Is your side hustle making you rich or just tired?

Not too long ago, "doing what you love" was the ultimate dream. We were told that our passions could pay the bills, that 9-to-5 jobs were soul-crushing, and that financial freedom lay in turning hobbies into income streams. Baking, painting, editing, writing, reselling thrifted clothes or importing designer ones, designing mugs and t-shirts! Suddenly, everything had the potential to become a 'brand'. Platforms like Instagram, TikTok, and, of course, Facebook gave us the tools to do it.
But in this culture of creativity-turned-commodity, something quietly started slipping away.
What began as liberation slowly morphed into more work, and we barely noticed. The lines blurred. Our side hustles stopped being about passion and started looking suspiciously like second jobs.
Somewhere along the way, the thing that once brought us peace now became another reason for missing out on sleep.
The appeal of side hustles makes sense. In an economy where living costs are rising and traditional jobs often offer little flexibility or satisfaction, having a second income stream feels smart. Plus, there's the seductive idea that if we hustle hard enough now, we will earn ourselves a cushy, passive-income future.
It also does not help that everywhere we look someone seems to be doing it better. The friend who grew her candle business to 10k followers? The coworker with a viral food blog! The cousin who turned weekend photography into wedding bookings. Their glow-ups are documented in curated reels, motivational captions and aesthetic packaging shots. We genuinely cheer for them and somewhere along the way, can't help but quietly wonder if we are falling behind.
And so, we get pulled in, too. We stay up late editing, calculating prices, managing orders, and answering DMs. We post when we are supposed to. We read content strategies and chase algorithms. All while juggling full-time jobs, families, and social obligations.

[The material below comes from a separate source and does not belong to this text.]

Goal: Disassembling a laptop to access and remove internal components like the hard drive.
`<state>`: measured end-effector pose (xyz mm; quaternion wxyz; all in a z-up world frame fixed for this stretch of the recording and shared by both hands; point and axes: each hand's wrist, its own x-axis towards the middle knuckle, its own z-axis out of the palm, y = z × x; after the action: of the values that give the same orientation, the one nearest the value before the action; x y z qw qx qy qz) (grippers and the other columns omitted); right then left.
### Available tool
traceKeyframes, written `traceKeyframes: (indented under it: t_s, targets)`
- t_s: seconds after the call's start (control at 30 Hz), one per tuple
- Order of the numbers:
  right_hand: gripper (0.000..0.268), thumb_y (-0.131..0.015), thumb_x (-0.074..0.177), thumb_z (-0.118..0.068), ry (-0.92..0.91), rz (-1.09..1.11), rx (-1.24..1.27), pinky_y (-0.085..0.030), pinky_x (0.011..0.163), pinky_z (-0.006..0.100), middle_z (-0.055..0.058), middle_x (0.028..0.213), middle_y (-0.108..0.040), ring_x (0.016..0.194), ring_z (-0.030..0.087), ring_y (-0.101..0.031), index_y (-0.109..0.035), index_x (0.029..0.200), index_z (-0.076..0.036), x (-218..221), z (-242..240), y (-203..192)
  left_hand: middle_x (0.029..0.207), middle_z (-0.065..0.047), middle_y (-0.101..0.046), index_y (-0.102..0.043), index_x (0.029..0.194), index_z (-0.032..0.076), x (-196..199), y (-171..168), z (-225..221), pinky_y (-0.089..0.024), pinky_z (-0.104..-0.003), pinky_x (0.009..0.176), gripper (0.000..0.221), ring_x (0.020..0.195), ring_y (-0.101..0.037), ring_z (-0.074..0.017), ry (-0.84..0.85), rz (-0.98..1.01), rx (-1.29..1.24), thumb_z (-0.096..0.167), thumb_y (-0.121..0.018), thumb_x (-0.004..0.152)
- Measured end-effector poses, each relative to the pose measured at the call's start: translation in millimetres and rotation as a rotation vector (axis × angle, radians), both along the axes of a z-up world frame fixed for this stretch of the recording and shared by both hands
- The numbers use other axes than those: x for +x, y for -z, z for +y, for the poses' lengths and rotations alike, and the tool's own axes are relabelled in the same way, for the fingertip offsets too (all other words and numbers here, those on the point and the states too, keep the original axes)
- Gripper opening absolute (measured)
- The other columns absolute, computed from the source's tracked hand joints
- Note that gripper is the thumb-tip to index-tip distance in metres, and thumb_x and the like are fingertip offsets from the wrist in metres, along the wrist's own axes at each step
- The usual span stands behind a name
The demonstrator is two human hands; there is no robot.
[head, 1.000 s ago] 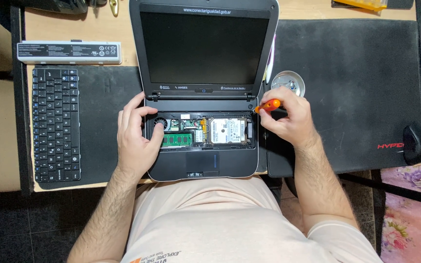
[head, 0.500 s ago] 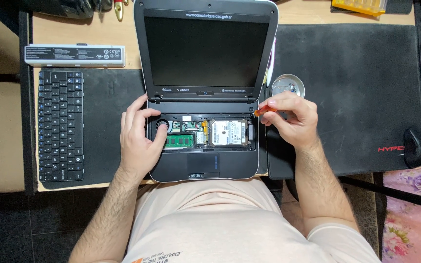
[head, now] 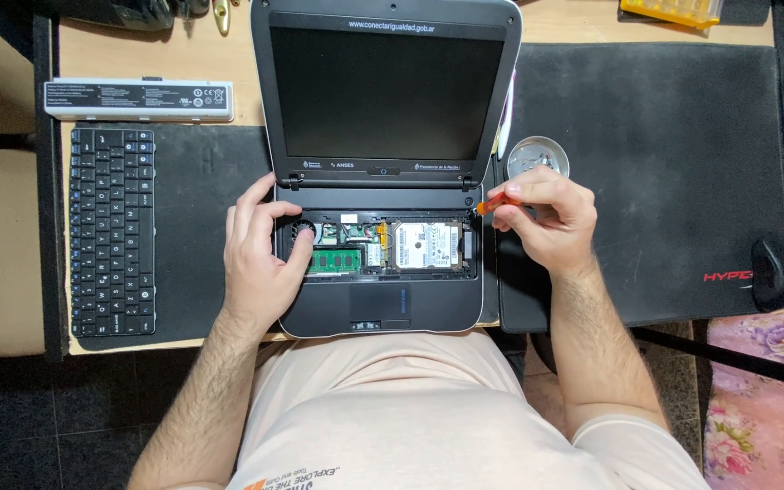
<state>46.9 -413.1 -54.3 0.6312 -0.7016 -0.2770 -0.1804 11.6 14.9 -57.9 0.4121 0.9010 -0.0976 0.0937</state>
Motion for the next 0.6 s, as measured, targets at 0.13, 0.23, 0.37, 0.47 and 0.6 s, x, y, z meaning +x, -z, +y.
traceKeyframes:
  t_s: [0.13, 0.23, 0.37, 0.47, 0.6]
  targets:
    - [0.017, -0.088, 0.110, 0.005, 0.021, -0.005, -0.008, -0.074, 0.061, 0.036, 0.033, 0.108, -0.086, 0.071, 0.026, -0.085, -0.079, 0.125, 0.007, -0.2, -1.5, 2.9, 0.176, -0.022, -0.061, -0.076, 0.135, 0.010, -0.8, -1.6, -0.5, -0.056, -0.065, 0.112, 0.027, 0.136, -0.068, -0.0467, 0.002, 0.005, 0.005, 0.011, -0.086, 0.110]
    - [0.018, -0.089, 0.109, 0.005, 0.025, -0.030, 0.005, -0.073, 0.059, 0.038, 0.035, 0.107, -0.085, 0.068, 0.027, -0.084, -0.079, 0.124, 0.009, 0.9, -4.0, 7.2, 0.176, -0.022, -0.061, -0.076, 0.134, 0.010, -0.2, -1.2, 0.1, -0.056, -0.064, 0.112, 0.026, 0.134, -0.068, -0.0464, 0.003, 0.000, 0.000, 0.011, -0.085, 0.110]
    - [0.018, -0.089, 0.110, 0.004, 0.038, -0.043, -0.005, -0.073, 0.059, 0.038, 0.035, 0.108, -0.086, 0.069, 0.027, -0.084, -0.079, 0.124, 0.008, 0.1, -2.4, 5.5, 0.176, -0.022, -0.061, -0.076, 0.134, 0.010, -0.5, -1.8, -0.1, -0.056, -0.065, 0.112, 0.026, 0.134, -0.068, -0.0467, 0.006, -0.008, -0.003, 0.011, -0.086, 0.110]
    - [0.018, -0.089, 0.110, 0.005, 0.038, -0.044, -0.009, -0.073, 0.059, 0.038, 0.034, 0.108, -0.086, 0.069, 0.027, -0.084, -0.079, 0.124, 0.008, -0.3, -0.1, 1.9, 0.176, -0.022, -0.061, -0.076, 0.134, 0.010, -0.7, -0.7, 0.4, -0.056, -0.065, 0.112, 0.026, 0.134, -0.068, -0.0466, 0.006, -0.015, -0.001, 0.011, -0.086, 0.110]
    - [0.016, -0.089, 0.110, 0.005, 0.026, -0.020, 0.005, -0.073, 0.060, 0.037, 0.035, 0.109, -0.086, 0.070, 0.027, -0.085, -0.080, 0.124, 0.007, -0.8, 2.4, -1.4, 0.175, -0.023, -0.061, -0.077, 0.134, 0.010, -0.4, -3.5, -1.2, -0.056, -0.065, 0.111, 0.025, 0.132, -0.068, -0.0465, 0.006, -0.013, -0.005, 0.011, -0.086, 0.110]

We are still dreaming, yes. But at what cost?
The reality behind the hustle isn't always as glossy as the feed. For every success story, there are countless others burning out in silence. Passion becomes pressure. Every quiet evening feels like a missed opportunity to be 'productive'. Guilt creeps in when we choose rest over reels.

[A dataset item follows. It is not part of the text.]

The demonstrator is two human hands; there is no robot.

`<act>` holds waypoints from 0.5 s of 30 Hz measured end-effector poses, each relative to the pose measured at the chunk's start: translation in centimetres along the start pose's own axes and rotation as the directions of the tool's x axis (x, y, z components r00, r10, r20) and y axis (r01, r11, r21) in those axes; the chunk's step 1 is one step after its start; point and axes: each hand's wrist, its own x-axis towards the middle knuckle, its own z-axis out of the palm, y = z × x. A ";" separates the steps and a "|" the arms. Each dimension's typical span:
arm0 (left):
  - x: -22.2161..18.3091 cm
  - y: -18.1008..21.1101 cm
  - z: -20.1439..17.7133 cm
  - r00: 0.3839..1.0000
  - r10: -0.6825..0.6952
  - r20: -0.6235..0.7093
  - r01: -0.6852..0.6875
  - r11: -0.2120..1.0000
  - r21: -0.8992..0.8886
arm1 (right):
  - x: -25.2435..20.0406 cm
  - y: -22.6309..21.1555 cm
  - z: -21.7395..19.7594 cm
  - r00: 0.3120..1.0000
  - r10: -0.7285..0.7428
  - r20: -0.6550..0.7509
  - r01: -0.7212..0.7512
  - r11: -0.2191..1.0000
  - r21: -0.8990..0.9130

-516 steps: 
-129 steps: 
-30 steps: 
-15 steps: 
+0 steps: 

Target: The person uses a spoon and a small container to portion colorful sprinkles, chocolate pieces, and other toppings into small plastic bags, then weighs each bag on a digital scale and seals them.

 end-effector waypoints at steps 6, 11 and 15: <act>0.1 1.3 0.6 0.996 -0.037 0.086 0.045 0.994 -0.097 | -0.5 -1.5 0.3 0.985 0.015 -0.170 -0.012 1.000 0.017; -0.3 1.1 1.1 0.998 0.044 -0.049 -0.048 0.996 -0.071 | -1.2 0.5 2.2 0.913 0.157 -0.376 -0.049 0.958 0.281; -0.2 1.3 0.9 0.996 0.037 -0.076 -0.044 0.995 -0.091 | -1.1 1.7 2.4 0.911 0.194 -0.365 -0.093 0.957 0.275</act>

People do not always talk about the cost; the back pain from packing orders on the floor, the emotional fatigue of customer queries at midnight, the money invested in packaging that might never be recouped, the anxiety when posts don't perform. The emotional toll is real, too. When something we once loved becomes transactional, it's hard to feel joy in doing it anymore.
You might start dreading your art, resenting your customers, questioning your worth. Not because you failed, but because you were running two races at once without realising it.
Why is it so hard to pause then? Because capitalism does not like pauses. It tells us that every hour should be optimised, every skill monetised. If you enjoy something, there must be a way to make money from it. Otherwise, what's the point of even having a hobby, right?
This generation is deeply creative, ambitious, and resourceful. It's a beautiful thing. However, we also need room to be just creative, without turning every painting into a product or every poem into a post. We need time to breathe without strategising it. Joy without a hashtag.
Rest is not laziness. And it is high time we realise that.
It's okay to want to earn more. It's okay to dream of building something outside your 9-to-5. But maybe it's okay to slow down as well? To separate passion from performance. To remind ourselves that not every interest has to be a business plan.
If your side hustle genuinely lights you up, that's beautiful. But if it's draining you, if you're constantly overwhelmed, maybe it's time to reassess. Is this still what you wanted? Or has the pressure to 'make it work' overshadowed why you started?
It's not failure to step back. It's not quitting to want peace.
You're allowed to just bake without selling, paint without posting, and create without explaining.
Because you are not a brand. You're a person.
And maybe, just maybe, the best thing we can do for ourselves is not another hustle. It's giving ourselves permission to pause. Even if just for a little while.